[Stored data entries]
- Opening Delimiter -

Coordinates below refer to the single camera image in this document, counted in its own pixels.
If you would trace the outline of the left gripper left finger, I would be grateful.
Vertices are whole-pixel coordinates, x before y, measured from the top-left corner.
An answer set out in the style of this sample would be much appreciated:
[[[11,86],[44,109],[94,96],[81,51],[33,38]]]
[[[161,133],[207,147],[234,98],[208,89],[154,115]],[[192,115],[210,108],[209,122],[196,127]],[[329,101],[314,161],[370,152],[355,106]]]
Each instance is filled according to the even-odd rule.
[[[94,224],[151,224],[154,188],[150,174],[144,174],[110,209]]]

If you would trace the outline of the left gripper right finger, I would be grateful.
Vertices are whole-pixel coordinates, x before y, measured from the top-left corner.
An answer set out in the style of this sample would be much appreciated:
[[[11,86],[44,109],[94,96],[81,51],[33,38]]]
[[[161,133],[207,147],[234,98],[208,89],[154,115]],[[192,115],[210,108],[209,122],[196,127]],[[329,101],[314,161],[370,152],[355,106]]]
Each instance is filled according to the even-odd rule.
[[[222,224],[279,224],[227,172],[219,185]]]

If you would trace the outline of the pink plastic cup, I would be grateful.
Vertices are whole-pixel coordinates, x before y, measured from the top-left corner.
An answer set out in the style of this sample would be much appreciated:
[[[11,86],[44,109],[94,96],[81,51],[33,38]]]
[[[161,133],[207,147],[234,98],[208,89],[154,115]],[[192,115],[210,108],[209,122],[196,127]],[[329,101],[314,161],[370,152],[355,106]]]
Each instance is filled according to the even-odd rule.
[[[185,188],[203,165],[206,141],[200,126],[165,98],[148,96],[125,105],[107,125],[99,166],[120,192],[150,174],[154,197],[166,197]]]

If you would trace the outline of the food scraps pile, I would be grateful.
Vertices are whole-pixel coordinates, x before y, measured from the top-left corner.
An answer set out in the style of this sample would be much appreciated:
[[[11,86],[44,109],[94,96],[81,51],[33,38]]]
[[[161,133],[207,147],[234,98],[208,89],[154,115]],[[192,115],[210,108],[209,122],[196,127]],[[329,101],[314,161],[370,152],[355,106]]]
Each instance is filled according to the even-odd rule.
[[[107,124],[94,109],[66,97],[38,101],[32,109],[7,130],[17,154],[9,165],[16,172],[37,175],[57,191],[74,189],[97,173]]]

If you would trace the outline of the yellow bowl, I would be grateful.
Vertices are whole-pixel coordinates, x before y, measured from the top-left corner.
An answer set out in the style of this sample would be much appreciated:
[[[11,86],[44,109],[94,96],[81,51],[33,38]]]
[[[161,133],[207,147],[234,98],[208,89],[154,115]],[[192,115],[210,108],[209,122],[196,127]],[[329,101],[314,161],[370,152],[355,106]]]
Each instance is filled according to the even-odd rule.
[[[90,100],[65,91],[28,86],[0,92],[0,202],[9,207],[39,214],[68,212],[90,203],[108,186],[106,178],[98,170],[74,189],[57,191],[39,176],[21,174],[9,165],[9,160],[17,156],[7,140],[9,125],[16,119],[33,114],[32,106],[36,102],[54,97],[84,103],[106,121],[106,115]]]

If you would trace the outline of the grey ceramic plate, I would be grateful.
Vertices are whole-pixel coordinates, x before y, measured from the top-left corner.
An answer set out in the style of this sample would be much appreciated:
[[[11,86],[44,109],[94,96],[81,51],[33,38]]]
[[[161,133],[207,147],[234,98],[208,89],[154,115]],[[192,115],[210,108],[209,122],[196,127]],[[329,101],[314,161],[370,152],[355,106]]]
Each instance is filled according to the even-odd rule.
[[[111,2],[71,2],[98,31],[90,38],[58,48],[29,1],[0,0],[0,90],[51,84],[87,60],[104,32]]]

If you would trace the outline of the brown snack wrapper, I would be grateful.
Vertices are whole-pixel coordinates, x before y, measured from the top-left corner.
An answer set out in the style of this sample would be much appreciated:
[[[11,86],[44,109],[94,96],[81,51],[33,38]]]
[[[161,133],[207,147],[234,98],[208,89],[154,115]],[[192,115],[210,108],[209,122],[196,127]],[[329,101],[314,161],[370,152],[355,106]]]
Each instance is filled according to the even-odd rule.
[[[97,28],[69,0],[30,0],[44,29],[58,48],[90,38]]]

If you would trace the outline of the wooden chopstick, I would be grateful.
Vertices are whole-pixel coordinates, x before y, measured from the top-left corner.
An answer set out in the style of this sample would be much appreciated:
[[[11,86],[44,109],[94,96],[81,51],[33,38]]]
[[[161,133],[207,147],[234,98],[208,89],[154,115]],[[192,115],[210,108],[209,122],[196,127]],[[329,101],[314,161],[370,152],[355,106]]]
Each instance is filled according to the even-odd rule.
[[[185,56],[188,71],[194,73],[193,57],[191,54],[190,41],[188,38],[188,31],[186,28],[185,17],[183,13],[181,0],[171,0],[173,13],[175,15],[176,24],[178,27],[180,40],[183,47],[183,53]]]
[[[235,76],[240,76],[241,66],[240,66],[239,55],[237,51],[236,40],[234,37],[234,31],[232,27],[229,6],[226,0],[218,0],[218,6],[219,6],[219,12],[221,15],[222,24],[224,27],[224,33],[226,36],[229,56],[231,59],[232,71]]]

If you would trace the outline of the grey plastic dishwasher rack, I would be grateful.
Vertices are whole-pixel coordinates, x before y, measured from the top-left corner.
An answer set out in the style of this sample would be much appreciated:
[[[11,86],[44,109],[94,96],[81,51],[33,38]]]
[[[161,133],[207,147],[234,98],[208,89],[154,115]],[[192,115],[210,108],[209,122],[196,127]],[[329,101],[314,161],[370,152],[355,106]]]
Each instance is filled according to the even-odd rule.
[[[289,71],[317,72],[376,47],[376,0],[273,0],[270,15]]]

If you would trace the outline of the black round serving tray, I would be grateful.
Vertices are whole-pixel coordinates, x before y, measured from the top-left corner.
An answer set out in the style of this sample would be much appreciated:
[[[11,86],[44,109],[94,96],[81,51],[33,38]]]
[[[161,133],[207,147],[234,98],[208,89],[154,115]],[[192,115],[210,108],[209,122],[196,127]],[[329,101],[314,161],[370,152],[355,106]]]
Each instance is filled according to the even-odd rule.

- Closing Delimiter -

[EXERCISE DETAILS] Return all lines in the entries above that carry the word "plastic".

[RESULT OF THE TASK]
If you would trace the outline of the pink plastic cup, I would be grateful.
If you would trace the outline of the grey plastic dishwasher rack, I would be grateful.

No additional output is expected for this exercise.